What to produce. On every line of the listing, check for "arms"; copy the lines that have it.

Input data.
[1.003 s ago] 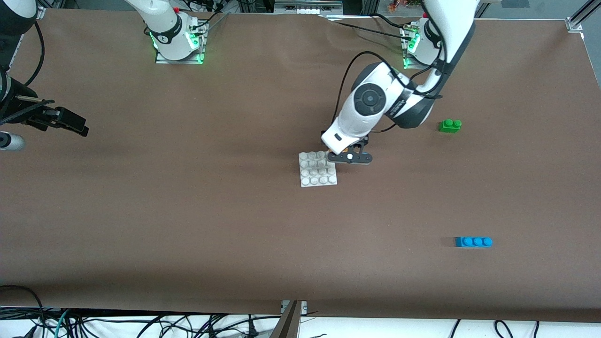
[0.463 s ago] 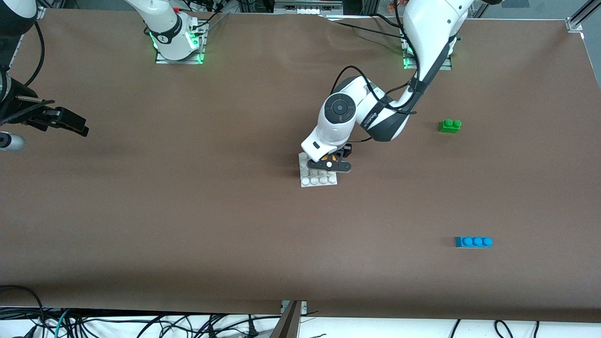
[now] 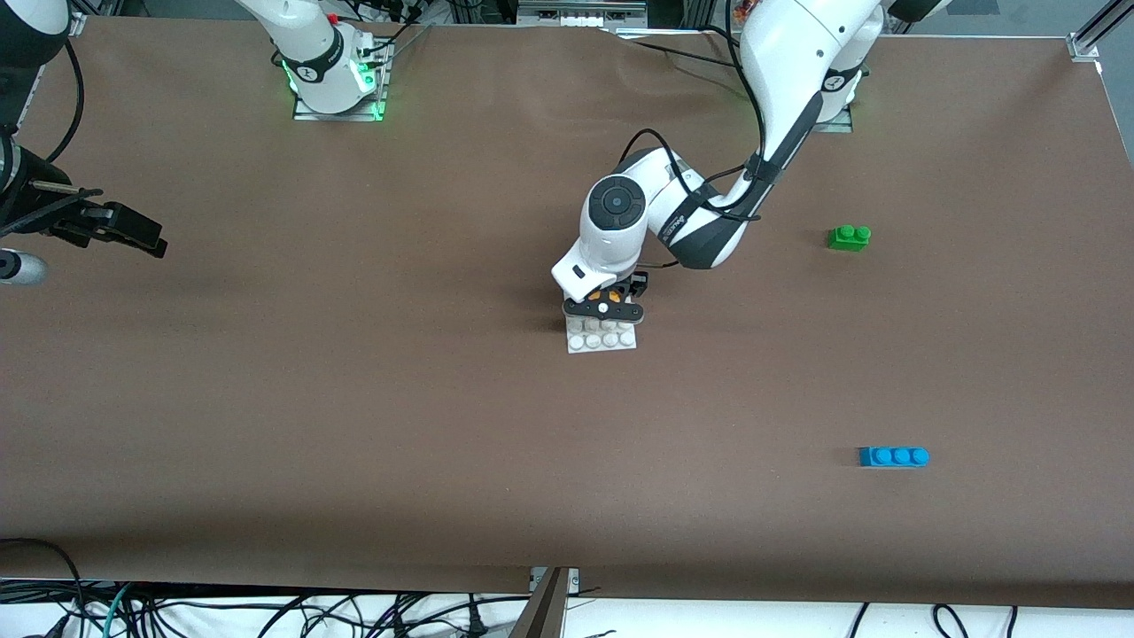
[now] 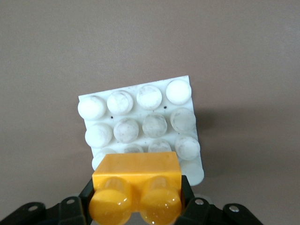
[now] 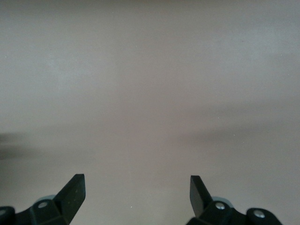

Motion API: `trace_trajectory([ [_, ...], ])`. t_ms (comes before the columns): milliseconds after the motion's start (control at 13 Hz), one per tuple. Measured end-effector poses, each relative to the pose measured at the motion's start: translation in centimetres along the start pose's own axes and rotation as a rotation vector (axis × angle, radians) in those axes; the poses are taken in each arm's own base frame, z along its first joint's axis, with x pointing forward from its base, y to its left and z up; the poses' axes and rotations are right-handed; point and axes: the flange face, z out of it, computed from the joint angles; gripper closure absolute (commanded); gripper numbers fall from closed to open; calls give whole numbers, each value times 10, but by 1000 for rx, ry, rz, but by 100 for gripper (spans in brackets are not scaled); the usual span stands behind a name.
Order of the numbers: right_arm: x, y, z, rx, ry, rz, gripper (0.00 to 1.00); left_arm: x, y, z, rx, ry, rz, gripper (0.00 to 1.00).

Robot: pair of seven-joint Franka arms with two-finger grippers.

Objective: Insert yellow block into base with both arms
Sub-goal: 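Lower the yellow block onto the base plate studs and press down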

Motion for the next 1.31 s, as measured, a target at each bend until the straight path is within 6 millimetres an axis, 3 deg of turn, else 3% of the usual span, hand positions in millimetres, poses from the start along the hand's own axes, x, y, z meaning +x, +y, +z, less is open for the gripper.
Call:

Exercise output.
Robot: pair of seven-joint Franka arms with two-finger grippers.
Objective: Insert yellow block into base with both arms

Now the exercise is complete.